Friday, January 28, 2011

25 Years

To quote the President at the time, Ronald Reagan:  The crew of the space shuttle Challenger honored us by the manner in which they lived their lives. We will never forget them, nor the last time we saw them, this morning, as they prepared for their journey and waved goodbye and "slipped the surly bonds of earth" to "touch the face of God."

I still see this image in my head:

Photo Credit ABC News

January 28, 1986.

I can remember that day like it was just last week.  I had hoped and dreamed about one day going into Space and my dreams died right along with the crew on the Challenger. 73 seconds was all it took.  They were gone, buried in Space.   It was the first tragedy I had ever witnessed in my young life and one I will never forget.  We lived in Italy at the time and the news was obviously in Italian.  I understood completely what had happened as I watched the launch from the floor of our living room, right in front of the TV set.  My heart was broken for the school teacher who got the chance of a lifetime and lost her life.  I still love Space, stars and all that goes along with it but that day a part of my childhood innocence was lost.  I realized fully for the first time in my life that bad things happen to good people.  
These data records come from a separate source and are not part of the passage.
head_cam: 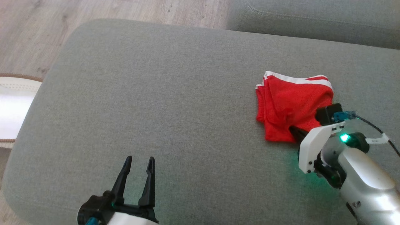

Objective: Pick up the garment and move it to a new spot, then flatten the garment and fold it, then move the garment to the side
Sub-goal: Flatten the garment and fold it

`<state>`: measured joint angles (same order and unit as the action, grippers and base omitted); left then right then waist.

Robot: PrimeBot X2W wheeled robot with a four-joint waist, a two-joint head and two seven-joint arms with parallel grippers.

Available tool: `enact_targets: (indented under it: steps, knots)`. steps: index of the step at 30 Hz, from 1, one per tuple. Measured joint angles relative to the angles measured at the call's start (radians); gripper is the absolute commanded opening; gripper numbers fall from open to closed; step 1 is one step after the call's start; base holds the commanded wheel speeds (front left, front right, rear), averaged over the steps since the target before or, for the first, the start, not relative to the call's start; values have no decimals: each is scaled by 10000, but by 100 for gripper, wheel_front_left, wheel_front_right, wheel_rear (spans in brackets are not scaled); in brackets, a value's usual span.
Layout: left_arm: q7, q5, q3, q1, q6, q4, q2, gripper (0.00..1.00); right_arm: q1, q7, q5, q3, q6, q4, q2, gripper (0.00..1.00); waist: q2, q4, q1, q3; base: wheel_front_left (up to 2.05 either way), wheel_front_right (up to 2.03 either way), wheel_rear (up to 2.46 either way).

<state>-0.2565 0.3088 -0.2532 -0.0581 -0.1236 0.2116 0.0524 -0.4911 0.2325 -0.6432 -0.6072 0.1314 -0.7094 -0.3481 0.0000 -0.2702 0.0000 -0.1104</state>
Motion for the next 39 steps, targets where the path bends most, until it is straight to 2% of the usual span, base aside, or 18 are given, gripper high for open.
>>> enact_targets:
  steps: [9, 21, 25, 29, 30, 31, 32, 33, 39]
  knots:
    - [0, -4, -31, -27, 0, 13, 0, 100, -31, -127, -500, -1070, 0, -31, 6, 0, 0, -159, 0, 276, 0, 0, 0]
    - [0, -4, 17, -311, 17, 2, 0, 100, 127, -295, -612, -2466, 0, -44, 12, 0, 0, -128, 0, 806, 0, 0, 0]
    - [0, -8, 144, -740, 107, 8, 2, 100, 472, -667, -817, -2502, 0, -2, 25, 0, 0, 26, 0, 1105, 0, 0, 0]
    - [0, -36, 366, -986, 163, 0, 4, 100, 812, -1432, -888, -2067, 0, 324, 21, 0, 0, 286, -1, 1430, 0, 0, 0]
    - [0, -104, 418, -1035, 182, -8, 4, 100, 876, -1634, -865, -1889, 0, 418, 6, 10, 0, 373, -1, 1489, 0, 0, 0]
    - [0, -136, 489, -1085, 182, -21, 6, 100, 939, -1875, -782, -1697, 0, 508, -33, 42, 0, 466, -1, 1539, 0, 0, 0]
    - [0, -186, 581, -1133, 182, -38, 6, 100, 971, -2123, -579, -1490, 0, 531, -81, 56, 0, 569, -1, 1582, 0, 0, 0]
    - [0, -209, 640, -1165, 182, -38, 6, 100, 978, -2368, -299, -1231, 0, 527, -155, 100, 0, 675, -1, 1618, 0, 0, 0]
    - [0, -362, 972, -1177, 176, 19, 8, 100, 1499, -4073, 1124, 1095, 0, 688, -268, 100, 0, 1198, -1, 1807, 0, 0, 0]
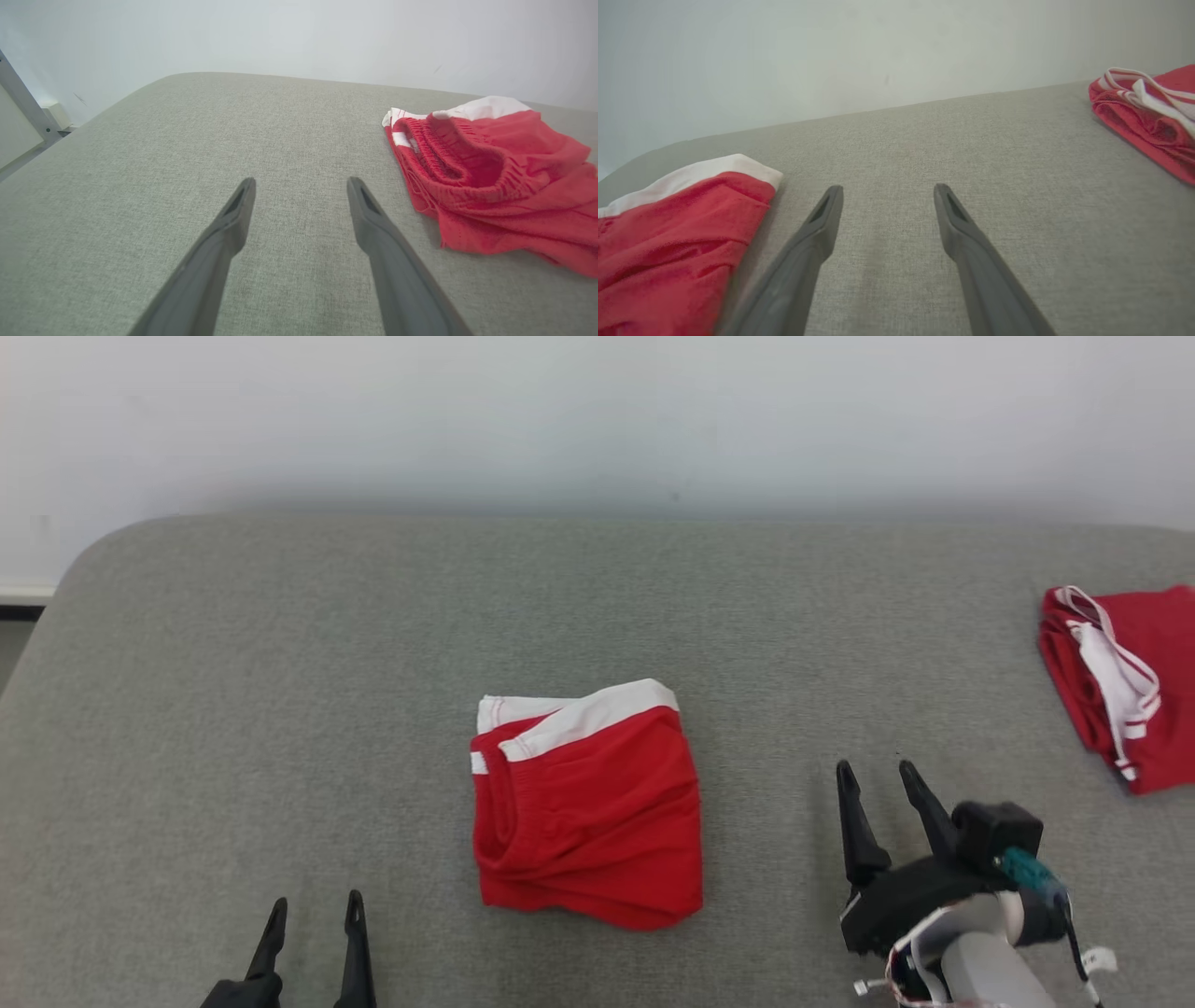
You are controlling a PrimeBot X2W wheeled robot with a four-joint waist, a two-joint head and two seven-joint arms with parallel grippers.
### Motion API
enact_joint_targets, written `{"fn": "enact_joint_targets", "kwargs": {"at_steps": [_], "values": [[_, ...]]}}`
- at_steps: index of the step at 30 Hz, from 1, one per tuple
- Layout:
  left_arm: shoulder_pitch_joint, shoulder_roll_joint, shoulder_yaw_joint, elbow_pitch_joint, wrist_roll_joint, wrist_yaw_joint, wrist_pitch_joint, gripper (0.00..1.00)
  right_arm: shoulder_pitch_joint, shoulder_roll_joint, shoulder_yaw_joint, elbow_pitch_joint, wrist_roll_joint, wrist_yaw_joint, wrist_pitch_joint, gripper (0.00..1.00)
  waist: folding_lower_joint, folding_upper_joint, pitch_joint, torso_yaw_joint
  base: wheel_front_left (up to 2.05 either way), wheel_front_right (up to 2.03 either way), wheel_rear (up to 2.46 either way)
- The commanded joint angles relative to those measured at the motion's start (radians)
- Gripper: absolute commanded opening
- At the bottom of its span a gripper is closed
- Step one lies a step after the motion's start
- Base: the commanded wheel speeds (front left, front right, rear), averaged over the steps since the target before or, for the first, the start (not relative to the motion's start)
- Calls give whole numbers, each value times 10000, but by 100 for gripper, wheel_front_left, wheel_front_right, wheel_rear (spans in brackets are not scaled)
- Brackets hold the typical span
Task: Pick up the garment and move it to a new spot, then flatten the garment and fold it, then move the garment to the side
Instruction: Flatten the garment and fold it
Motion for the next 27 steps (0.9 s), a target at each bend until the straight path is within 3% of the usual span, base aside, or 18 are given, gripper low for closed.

I am remembering these families today.

The crew of Space Shuttle mission STS-51-L pose for their official portrait on November 15, 1985. In the back row from left to right: Ellison S. Onizuka, Sharon Christa McAuliffe (the teacher), Greg Jarvis, and Judy Resnik. In the front row from left to right: Michael J. Smith, Dick Scobee, and Ron McNair. 

The photo is S85-44253 from the Johnson Space Center


  1. I was only five years old that day, but I remember vividly the event. It was my mom's birthday. We were at school. The entire school stopped what they were doing and met for chapel to pray for the families of the crew. That made a big impact on me at such a young age. Such a sad day in history!

  2. Jenny was in kindergarten and at home sick that morning. We were in front of the TV watching the liftoff and then the explosion. She turned to me and asked, "what happened to them?" I was already crying silently. It's one of those moments in history you never forget. Thank you for your words today.